Ghana and two other countries serve as the most popular destinations for stolen cars, a new report by the Organisation for Economic Cooperation and Development (OECD) has revealed.
In addition, Ghana is associated with trafficking in three major drugs and oil theft.
According to the report, “although it is not possible to fully identify the scale of the flow of the counterfeits, anecdotal evidence suggests it is rising. These practices are not unique to West Africa; the discovery of a large trafficking ring revealed that the most popular destinations for vehicles are Ghana, Gambia and Nigeria.”
This OECD (2018) report is titled, “Illicit Financial Flows: The Economy of Illicit Trade in West Africa” and published under the responsibility of the Secretary-General of OECD.
The magnitude of the stolen cars business in Ghana, Gambia and Nigeria appears to be influencing the arrival of cars in other countries.
“For example, the rate of Benin’s imports of second-hand cars rose from 200,000 vehicles per year in 2010 to 314,000 in 2014. Around 80-90% of these vehicles go to Nigeria; it is likely that that number of transactions are illegal; and that Benin and Togo compete to smuggle vehicles into Nigeria,” authors of the OECD referenced INTERPOL.
According to the report, Asia and Europe are also implicated.
“Cars are stolen from markets in Europe, most notably those with ease port access, although some vehicles are stolen from landlocked states. In an impressive display of logistical capacity, a car stolen in Europe can take less than 24 hours to arrive in West Africa for resale.”
The report also links Ghana to oil stolen from neighbouring Nigeria. According to the report, the International Energy Agency (IEA) estimated in a 2014 report that oil theft in Nigeria amounted to 150,000 b/d; this would comprise a loss of over $5 billion per year — a sum that would fund access to electricity for all Nigerians by 2030.

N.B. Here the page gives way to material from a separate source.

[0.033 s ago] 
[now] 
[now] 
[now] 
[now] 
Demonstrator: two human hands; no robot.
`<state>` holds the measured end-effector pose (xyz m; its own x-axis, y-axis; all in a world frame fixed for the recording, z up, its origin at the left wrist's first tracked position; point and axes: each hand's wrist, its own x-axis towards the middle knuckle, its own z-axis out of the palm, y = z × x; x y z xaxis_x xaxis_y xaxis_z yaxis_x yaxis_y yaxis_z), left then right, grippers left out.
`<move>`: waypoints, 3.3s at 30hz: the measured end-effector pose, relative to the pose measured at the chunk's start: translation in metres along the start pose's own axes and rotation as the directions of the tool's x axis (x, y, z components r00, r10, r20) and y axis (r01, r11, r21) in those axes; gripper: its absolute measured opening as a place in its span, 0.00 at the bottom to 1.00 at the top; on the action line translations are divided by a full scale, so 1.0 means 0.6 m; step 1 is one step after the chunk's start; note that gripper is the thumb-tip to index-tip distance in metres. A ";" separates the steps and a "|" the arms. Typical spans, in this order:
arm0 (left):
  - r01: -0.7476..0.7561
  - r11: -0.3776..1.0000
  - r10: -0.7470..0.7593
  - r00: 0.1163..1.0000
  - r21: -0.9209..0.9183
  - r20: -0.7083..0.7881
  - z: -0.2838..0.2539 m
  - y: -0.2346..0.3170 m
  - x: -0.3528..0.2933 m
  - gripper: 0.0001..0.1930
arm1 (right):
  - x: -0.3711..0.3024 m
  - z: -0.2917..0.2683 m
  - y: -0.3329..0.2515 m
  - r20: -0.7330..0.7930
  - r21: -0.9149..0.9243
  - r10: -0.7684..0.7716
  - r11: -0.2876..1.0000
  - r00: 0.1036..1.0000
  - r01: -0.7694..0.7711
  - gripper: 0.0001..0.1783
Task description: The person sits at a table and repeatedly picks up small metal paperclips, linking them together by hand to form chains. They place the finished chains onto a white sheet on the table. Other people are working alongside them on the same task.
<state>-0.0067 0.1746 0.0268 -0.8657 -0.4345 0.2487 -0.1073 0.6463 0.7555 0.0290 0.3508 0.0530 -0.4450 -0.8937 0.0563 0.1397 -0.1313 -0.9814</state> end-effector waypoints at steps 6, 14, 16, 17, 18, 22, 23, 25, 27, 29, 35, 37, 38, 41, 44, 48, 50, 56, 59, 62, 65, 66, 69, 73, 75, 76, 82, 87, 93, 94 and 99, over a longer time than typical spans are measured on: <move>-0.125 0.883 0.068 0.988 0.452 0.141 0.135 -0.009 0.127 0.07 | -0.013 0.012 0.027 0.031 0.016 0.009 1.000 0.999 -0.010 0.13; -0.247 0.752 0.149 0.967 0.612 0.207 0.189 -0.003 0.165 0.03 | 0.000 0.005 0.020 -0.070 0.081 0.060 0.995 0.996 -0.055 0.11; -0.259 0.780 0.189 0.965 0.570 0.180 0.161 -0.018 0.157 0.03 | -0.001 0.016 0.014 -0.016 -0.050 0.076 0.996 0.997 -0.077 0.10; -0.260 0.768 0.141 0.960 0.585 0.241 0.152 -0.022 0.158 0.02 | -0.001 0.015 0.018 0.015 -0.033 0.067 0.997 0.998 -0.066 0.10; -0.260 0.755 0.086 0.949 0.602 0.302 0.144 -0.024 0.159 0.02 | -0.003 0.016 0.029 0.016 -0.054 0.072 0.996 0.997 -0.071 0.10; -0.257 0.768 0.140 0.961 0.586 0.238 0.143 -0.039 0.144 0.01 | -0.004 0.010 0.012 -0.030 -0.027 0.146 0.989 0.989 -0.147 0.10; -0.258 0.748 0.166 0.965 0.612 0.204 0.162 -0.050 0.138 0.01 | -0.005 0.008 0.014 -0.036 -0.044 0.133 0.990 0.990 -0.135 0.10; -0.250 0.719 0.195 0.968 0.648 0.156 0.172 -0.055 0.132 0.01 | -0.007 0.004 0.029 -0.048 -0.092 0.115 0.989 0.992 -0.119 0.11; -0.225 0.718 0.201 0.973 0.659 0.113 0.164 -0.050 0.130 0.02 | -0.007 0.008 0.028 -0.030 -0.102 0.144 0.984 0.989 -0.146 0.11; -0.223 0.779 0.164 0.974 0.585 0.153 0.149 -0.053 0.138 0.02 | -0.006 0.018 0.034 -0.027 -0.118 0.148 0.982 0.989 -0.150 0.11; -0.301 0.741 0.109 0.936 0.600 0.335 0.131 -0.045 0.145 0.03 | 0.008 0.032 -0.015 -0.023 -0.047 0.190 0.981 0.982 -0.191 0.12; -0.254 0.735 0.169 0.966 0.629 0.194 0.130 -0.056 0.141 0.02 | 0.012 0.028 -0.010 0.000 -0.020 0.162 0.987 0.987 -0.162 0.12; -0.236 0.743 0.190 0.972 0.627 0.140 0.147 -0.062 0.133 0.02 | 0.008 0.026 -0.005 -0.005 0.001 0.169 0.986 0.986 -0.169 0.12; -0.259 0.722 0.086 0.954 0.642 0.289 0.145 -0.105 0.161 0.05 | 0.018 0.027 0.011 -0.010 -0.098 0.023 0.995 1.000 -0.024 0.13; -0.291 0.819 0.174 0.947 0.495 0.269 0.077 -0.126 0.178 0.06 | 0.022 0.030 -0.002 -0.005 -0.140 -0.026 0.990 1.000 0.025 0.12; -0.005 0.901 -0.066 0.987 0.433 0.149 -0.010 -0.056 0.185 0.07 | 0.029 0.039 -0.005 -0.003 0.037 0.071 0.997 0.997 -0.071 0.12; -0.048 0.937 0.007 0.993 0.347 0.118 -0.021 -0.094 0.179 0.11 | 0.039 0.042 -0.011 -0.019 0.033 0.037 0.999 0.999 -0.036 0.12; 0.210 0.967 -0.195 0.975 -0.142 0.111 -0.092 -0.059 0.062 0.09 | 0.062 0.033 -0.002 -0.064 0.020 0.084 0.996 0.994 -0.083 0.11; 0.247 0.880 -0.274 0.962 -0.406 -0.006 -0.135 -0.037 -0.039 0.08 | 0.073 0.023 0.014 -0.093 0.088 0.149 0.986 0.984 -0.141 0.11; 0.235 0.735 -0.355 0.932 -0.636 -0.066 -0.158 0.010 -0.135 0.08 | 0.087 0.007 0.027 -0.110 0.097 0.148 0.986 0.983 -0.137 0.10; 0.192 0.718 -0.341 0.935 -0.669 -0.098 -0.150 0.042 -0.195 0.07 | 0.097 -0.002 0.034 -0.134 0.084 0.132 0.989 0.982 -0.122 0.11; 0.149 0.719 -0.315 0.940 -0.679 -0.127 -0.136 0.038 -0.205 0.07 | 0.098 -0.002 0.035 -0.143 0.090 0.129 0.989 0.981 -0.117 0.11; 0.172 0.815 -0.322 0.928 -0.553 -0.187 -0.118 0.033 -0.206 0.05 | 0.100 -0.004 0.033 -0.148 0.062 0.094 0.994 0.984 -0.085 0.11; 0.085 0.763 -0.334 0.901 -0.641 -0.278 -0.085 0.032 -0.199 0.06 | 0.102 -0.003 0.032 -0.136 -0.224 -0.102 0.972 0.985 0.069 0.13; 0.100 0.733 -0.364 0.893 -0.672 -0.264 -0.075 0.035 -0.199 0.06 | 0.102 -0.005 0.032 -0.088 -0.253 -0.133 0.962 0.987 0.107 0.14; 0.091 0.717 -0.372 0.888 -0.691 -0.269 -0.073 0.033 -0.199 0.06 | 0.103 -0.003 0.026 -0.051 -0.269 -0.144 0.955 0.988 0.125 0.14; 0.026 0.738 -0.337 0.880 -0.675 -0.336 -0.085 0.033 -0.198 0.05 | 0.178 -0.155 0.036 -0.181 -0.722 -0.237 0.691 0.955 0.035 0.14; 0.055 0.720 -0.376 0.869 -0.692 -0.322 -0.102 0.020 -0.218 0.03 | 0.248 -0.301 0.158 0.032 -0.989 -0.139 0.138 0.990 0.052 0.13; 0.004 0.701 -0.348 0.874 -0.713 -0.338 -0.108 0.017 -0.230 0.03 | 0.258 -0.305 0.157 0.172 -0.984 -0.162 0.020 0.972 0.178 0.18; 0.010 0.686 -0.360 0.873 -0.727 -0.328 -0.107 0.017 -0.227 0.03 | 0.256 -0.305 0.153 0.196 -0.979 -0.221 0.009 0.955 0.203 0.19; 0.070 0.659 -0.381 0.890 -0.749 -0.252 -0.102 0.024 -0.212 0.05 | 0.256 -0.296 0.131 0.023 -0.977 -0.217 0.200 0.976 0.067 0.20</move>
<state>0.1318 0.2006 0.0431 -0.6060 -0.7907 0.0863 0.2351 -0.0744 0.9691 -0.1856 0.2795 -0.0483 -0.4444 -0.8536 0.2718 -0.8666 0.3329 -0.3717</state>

“The more professional bunkering operations are highly armed and linked to foreigners. These include Moroccans, Venezuelans, Lebanese, Chinese and Russians, who own ships that load crude oil and deliver it for refining to Ghana, Cameroon and Cote d’Ivoire before transferring it to other markets.”
On drugs, the OECD reports that since 2011, West Africa has become a prominent region for methamphetamine manufacturing. In that year alone, five methamphetamine labs were discovered and dismantled in Nigeria.